Invece il giornalista che “tiene testa” oggi è un “giornalista giustiziere”, una figura inutile anche per i movimenti di opinione che hanno bisogno di informazione verificata e di dati di prima raccolta per poi svolgere la loro funzione nella società. A un’associazione ambientalista non serve l’ennesimo articolo denuncia basato su dati discutibili postati da un’altra associazione ambientalista. Non serve il facile copia-incolla da comunicato stampa inserito in un articolo-editoriale.

All’associazione ambientalista, per stare sull’esempio, serve un giornalista che svolga una sua inchiesta, uno che ha un buon rapporto con fonti affidabili e che sia in grado di raccogliere i dati. E soprattutto un giornalista che sappia portare al militante base dell’associazione la conoscenza che altrimenti sta solo dentro le élite scientifiche. Serve un giornalista formato.

La formazione costa, è lunga e continua. Un giornalista formato sui temi alimentari deve leggere molto, deve parlare con mondi non sempre aperti alla comunicazione, deve partecipare a convegni specialistici, deve farsi invitare nei viaggi studio riservati, deve coltivare fonti scientifiche pubbliche e private. Questo modo di fare giornalismo costa molto a chi lo pratica e non è compensato da retribuzioni adeguate.

Ma se l’informazione sul cibo è un’esigenza sociale, che diventa economica quando i cittadini informati diventano consumatori consapevoli, è giusto che sia sostenuta dal pubblico.

La comunicazione del cibo deve partire dalle scuole

La qualità dell’informazione sul cibo, nel Paese del cibo, è un tema da Recovery Plan. È un obiettivo di sviluppo per una cittadinanza attiva e per l’immagine dell’Italia nel mondo. Un Paese con un grande cibo esportato in tutto il mondo dovrebbe investire anche nell’informazione alimentare ed esportare con il cibo anche la cultura della conoscenza delle materie prime e delle tecnologie.

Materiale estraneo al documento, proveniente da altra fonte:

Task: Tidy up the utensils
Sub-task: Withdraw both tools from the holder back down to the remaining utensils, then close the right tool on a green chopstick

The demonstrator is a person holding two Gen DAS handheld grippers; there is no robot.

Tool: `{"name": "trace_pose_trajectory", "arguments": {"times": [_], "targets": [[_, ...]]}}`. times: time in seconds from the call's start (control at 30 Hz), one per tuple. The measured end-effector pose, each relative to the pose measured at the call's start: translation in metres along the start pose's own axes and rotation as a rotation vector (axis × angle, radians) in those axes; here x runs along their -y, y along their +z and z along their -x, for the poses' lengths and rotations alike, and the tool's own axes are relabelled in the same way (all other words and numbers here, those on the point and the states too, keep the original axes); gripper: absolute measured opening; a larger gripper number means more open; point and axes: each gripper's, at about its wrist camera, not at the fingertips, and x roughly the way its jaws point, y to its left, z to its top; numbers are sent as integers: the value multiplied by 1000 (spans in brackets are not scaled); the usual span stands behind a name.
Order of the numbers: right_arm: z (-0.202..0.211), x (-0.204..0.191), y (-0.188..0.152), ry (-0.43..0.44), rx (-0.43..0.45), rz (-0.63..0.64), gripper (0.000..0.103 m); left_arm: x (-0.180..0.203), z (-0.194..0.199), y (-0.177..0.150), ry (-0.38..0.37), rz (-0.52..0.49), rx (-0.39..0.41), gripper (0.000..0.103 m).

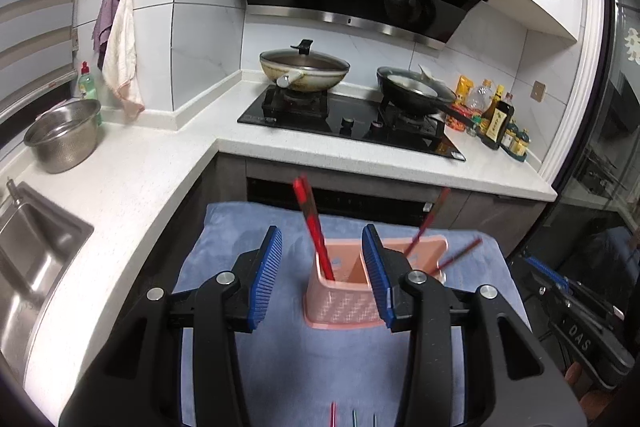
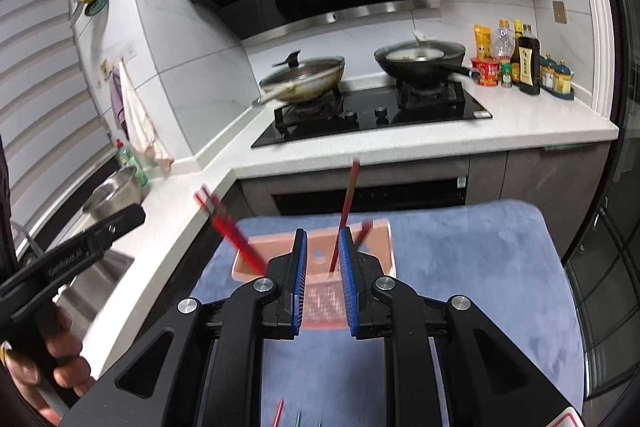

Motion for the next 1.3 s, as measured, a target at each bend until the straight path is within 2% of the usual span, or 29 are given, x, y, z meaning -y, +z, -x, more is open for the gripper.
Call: {"name": "trace_pose_trajectory", "arguments": {"times": [0.2, 0.37, 0.57, 0.8, 1.07, 1.3], "targets": [[27, -1, -56, -24, -57, 19, 17, -4, 21, -49, 15, -12, -46, 40], [44, -7, -114, -45, -136, 58, 17, -12, 33, -97, 23, -2, -120, 40], [55, -13, -177, -66, -239, 110, 17, -20, 42, -152, 48, -13, -201, 40], [59, -13, -238, -50, -356, 88, 17, -27, 48, -210, 50, -18, -299, 40], [58, -27, -284, -15, -438, 115, 17, -29, 55, -264, 51, -22, -386, 40], [58, -37, -299, 10, -469, 130, 17, -32, 58, -284, 53, -16, -421, 40]]}}
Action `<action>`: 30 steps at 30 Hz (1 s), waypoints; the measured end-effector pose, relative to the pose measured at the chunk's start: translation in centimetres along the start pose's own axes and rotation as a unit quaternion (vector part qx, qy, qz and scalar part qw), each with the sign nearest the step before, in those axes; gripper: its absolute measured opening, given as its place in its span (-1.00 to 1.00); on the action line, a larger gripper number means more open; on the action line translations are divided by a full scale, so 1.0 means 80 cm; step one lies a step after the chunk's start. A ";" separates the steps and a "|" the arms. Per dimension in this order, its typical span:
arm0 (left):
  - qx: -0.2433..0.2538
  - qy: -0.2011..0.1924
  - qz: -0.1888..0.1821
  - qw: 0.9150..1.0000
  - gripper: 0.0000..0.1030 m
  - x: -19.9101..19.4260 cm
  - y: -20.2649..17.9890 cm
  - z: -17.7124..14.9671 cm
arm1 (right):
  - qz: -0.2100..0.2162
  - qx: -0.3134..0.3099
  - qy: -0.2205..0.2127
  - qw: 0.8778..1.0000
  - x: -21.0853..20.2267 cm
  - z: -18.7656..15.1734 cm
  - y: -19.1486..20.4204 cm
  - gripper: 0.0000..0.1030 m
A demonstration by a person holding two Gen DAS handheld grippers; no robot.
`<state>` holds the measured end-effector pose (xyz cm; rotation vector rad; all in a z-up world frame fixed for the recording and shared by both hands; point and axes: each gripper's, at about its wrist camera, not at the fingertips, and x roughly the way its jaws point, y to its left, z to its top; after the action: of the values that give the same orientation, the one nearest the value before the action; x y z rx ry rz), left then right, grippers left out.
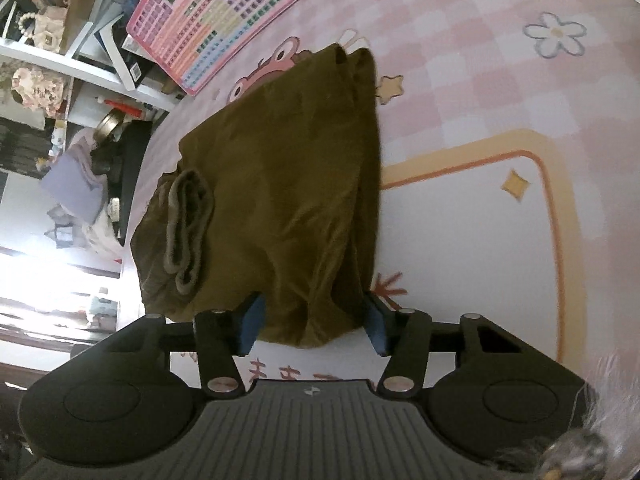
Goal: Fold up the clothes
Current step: 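Grasp the trousers' edge with the right gripper and lift it to fold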
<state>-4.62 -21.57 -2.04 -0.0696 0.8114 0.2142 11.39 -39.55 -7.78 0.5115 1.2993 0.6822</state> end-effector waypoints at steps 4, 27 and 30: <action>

Invece ci sono pochissimi master universitari dedicati alla comunicazione alimentare; nei master di giornalismo non viene trattato il giornalismo alimentare. Gli stessi eventi formativi approvati dall’Ordine dei giornalisti quasi non contemplano la materia alimentare.

E pensare che un po’ di comunicazione del cibo andrebbe insegnata già alle superiori, in quella fascia di età che è presente sui social e che padroneggia il prodotto video. Quando si entra in un istituto alberghiero o agrario invitati dagli insegnanti a parlare di comunicazione si capisce che i ragazzi, sempre connessi e consumatori di intrattenimento social, vorrebbero tanto imparare a gestire in modo professionale un proprio canale di comunicazione, anche in vista di un futuro lavoro nella ristorazione o nella vendita dei propri prodotti agricoli. Ma non hanno docenti e programmi che glielo sappiano insegnare.

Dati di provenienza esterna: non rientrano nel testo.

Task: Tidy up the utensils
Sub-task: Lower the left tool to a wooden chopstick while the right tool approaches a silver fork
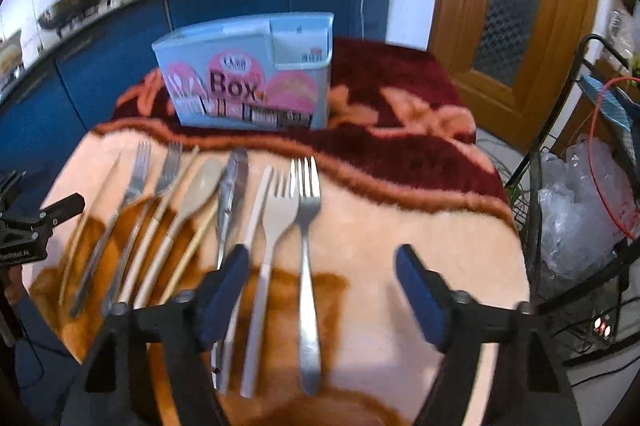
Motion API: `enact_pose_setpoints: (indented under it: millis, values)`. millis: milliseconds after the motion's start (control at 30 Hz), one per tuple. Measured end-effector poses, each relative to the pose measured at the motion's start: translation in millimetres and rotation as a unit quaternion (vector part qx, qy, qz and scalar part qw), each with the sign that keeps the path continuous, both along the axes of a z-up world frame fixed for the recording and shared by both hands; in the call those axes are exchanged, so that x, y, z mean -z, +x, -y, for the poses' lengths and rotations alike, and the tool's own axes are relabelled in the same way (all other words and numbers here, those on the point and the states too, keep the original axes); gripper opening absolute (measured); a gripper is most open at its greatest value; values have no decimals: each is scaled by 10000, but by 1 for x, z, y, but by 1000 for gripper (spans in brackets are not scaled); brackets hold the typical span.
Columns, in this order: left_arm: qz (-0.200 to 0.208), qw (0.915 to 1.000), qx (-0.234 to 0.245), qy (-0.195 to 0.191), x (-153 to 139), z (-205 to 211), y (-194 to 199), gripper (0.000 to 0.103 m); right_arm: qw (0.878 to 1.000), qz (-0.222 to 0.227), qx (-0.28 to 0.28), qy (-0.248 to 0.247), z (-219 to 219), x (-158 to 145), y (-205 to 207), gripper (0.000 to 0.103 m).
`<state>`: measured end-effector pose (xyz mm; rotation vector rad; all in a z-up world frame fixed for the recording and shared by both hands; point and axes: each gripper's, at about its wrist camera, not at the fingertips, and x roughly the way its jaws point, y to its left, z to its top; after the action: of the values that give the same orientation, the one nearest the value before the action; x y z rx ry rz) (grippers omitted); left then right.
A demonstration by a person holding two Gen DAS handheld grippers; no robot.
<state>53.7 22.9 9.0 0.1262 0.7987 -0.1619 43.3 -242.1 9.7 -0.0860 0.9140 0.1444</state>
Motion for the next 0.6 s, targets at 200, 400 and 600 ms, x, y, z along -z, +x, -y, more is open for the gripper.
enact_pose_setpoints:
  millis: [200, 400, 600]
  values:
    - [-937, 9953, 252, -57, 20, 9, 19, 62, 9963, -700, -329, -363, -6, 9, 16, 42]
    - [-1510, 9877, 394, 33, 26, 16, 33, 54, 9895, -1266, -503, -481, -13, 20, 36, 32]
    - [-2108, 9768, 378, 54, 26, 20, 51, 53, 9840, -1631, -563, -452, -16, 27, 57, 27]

Questi ragazzi formati nella comunicazione saranno anche meno vulnerabili nei confronti delle fake news, e saranno anche molto interessati a un’informazione di approfondimento. Una passione per la documentazione che potranno trasmettere anche ai loro clienti.

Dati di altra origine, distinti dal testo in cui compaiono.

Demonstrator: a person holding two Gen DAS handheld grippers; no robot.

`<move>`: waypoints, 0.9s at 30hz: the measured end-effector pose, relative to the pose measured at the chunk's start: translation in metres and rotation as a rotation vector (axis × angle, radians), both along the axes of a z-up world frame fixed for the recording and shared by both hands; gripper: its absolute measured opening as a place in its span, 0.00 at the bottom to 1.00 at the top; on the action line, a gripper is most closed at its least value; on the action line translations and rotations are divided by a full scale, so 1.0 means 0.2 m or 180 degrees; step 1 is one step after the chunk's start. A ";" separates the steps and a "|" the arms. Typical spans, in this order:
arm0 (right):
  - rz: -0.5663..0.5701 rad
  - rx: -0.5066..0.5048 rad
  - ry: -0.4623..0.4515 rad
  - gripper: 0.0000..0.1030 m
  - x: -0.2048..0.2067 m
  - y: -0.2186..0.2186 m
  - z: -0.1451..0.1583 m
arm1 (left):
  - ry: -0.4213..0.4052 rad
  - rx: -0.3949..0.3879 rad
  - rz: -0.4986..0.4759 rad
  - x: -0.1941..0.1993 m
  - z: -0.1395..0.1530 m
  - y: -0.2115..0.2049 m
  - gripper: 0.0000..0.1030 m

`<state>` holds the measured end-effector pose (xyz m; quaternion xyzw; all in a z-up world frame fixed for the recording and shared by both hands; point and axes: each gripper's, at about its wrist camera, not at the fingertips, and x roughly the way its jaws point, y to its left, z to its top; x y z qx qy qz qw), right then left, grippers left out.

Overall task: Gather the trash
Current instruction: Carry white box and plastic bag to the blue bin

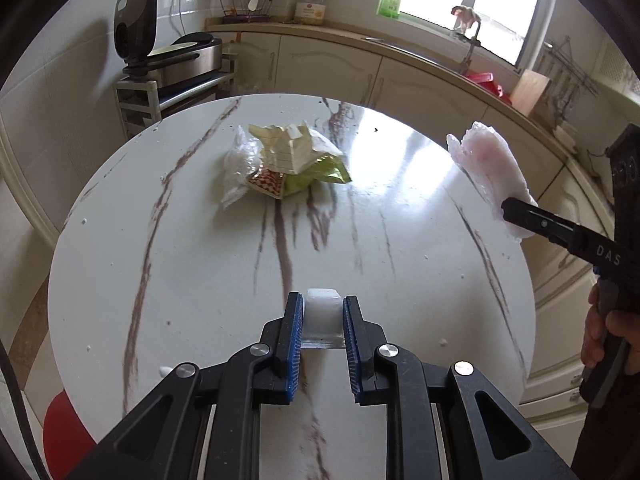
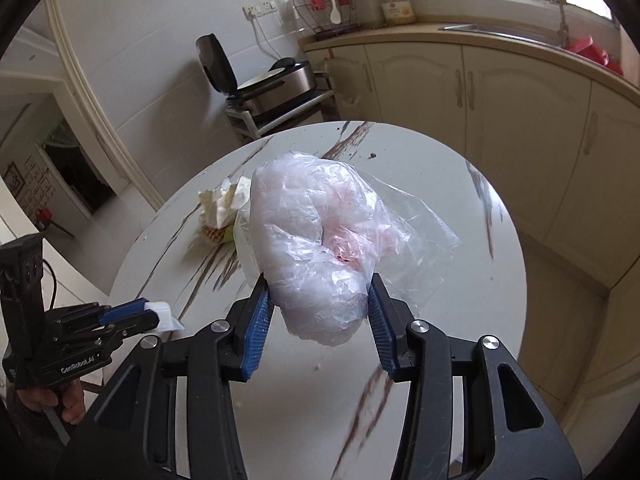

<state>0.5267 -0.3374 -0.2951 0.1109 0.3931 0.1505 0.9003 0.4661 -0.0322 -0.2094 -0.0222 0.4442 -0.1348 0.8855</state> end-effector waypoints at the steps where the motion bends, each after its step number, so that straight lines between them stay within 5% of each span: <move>1: 0.0015 0.0010 -0.0016 0.42 -0.05 -0.01 0.01 | -0.0008 -0.0009 -0.0025 -0.04 0.02 -0.04 0.15; 14: -0.0160 0.0353 -0.0206 0.42 -0.41 -0.29 0.07 | -0.0124 0.0012 -0.0357 -0.25 0.20 -0.47 0.15; 27: -0.0899 0.0391 -0.0226 0.42 -0.63 -0.83 -0.05 | -0.0084 0.0008 -0.0847 -0.04 0.21 -1.10 0.14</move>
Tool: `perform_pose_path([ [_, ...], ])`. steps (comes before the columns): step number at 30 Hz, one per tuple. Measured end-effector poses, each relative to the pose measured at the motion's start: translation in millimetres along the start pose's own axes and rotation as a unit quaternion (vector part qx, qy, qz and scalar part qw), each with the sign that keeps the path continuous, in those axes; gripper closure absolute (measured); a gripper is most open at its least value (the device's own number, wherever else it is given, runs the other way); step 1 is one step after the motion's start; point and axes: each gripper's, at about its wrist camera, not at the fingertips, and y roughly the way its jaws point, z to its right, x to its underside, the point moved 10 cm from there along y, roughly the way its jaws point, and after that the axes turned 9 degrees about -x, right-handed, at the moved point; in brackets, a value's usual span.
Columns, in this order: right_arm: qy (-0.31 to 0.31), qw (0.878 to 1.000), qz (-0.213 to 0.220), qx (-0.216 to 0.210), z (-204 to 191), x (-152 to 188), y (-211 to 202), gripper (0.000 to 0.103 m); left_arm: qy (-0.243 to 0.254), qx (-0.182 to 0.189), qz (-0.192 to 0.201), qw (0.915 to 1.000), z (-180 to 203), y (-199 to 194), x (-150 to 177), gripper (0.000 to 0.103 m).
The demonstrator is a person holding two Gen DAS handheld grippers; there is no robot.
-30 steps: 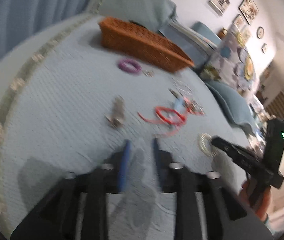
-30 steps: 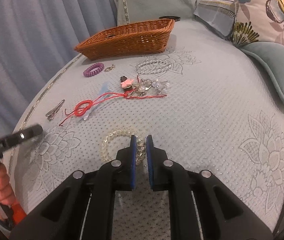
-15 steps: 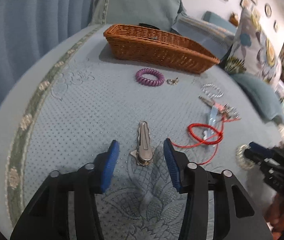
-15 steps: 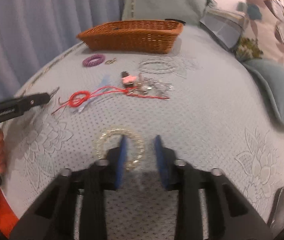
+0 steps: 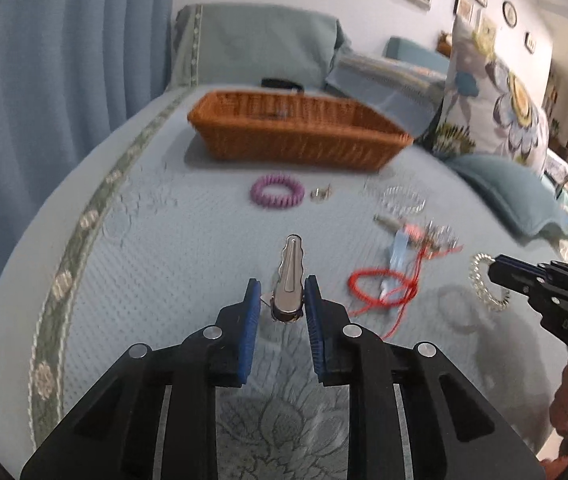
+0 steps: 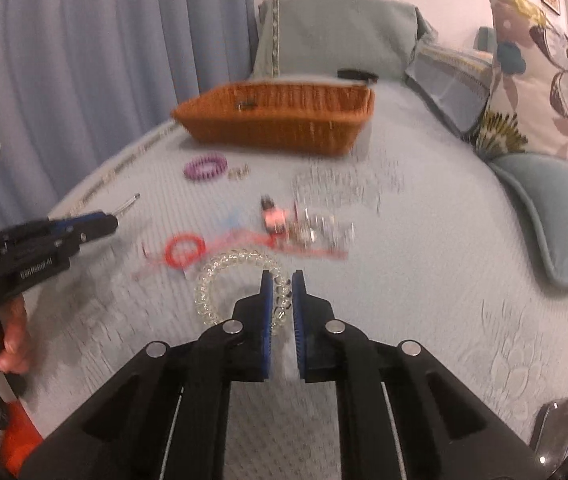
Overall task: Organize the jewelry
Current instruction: 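Carry the hair clip and beaded bracelet into the basket and open both tools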
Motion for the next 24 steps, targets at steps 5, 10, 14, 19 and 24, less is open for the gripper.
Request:
perform_pose_path([
  [5, -0.011, 0.999, 0.047, -0.011, -4, -56, -4, 0.095, -0.017, 0.010, 0.043, 0.9989, 1, -11, -42, 0.082],
  [10, -0.024, 0.996, 0.083, -0.003, -1, -123, 9, 0.095, -0.043, 0.033, 0.074, 0.9958, 8, -4, -99, 0.082],
  [14, -0.022, 0.996, 0.091, 0.004, 8, -165, 33, 0.095, -0.052, 0.039, 0.096, 0.9932, 17, 13, -143, 0.082],
  [19, -0.010, 0.996, 0.083, 0.017, 28, -200, 77, 0.095, -0.061, 0.045, 0.094, 0.9926, 20, 47, -175, 0.082],
  [24, 0.015, 0.998, 0.060, 0.024, 48, -210, 126, 0.095, -0.067, 0.042, 0.071, 0.9943, 22, 94, -187, 0.082],
])
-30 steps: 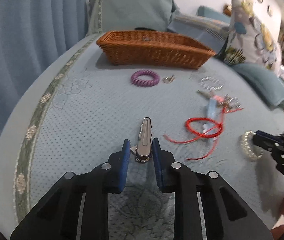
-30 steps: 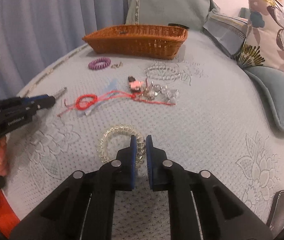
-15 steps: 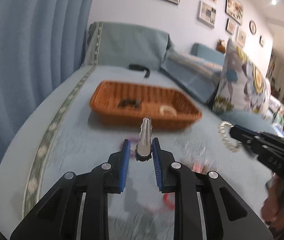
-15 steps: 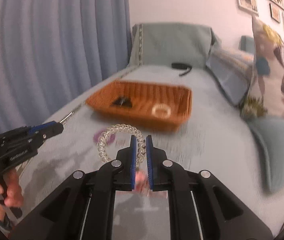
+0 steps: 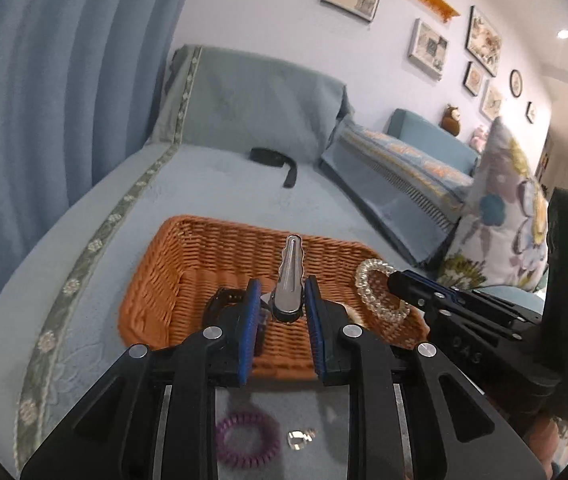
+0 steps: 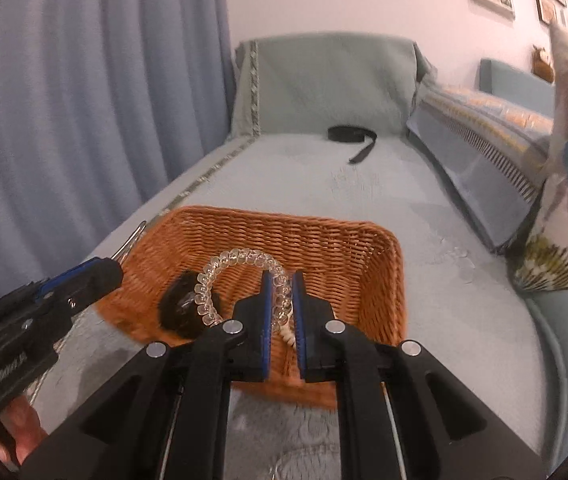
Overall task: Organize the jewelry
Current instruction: 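Carry the hair clip and beaded bracelet into the basket and open both tools, then grasp the red cord with the left tool while the right tool grasps the pink-star nail clipper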
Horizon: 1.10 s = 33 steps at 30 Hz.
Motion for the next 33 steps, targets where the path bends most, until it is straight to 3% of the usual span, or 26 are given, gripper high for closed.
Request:
perform_pose_path([
  [9, 0.021, 0.998, -0.062, 0.013, 24, 19, 60, 0.095, 0.002, 0.012, -0.056, 0.9984, 6, 59, 29, 0.082],
  [17, 0.026, 0.996, -0.081, 0.004, 24, 29, 66, 0.094, 0.009, 0.018, -0.054, 0.9984, 3, 56, 32, 0.078],
  [22, 0.019, 0.998, -0.062, 0.004, 17, 20, 47, 0.067, 0.007, 0.039, -0.040, 0.9984, 5, 36, 29, 0.065],
  [26, 0.012, 0.999, -0.050, 0.000, 11, 15, 25, 0.067, -0.001, 0.055, -0.020, 0.9983, 4, 5, 22, 0.063],
  [33, 0.004, 1.000, -0.003, -0.019, -1, -3, -47, 0.067, 0.003, 0.076, 0.025, 0.9968, 10, -68, 6, 0.063],
])
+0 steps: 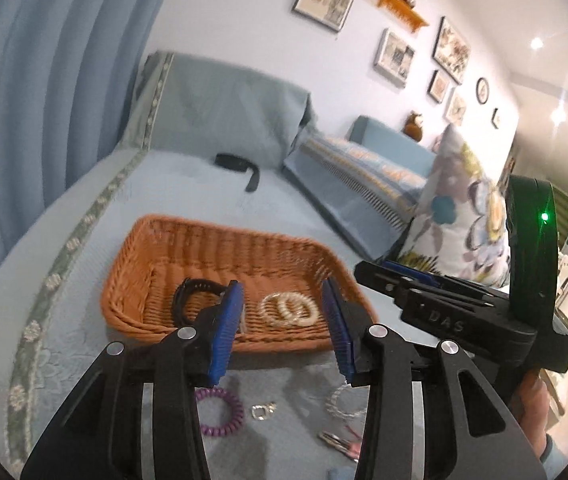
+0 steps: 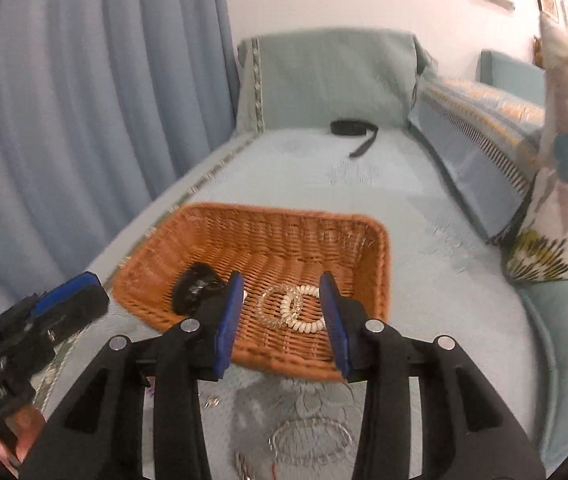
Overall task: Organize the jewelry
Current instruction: 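Grasp the red cord with the left tool while the right tool grasps the pink-star nail clipper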
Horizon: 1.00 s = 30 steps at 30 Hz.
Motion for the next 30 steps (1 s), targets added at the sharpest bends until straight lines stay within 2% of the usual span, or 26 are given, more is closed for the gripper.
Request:
perform_pose_path([
  [5, -0.014, 1.000, 0.016, -0.013, -10, 13, -49, 0.067, 0.007, 0.007, 0.008, 0.9999, 11, -44, 9, 0.063],
  [10, -0.008, 0.999, 0.004, -0.031, -16, 50, -67, 0.067, 0.022, -0.005, -0.028, 0.9994, 9, -61, 50, 0.063],
  [14, -0.005, 0.999, -0.018, -0.037, -19, 84, -64, 0.067, 0.027, -0.008, -0.082, 0.9962, 0, -55, 95, 0.063],
  [18, 0.001, 0.998, -0.045, -0.041, -22, 119, -53, 0.067, 0.032, 0.001, -0.146, 0.9887, -6, -39, 146, 0.065],
  [22, 0.013, 0.996, -0.075, -0.054, -23, 149, -40, 0.067, 0.041, 0.009, -0.165, 0.9854, -6, -26, 166, 0.065],
  [27, 0.006, 0.995, -0.090, -0.050, -27, 164, -26, 0.068, 0.054, 0.005, -0.179, 0.9824, -7, -18, 182, 0.065],
  [30, -0.002, 0.994, -0.100, -0.053, -29, 170, -20, 0.077, 0.063, 0.003, -0.185, 0.9807, -3, -15, 186, 0.065],
])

Serve quindi la mano del pubblico nelle università, nelle scuole, nei media. L’informazione scientifica, sanitaria e alimentare devono essere sostenute. Se è vero che l’informazione in sé è “bene comune”, ancora di più questo vale per l’informazione che avvicina i cittadini alla scienza, sconfigge l’antiscienza e il negazionismo, combatte l’alimentazione da sottrazione e le false credenze sui cibi.

Dopo la pandemia un sostegno alla formazione, alle testate, al ruolo dei giornalisti nelle scuole e nelle università è esigenza irrinunciabile.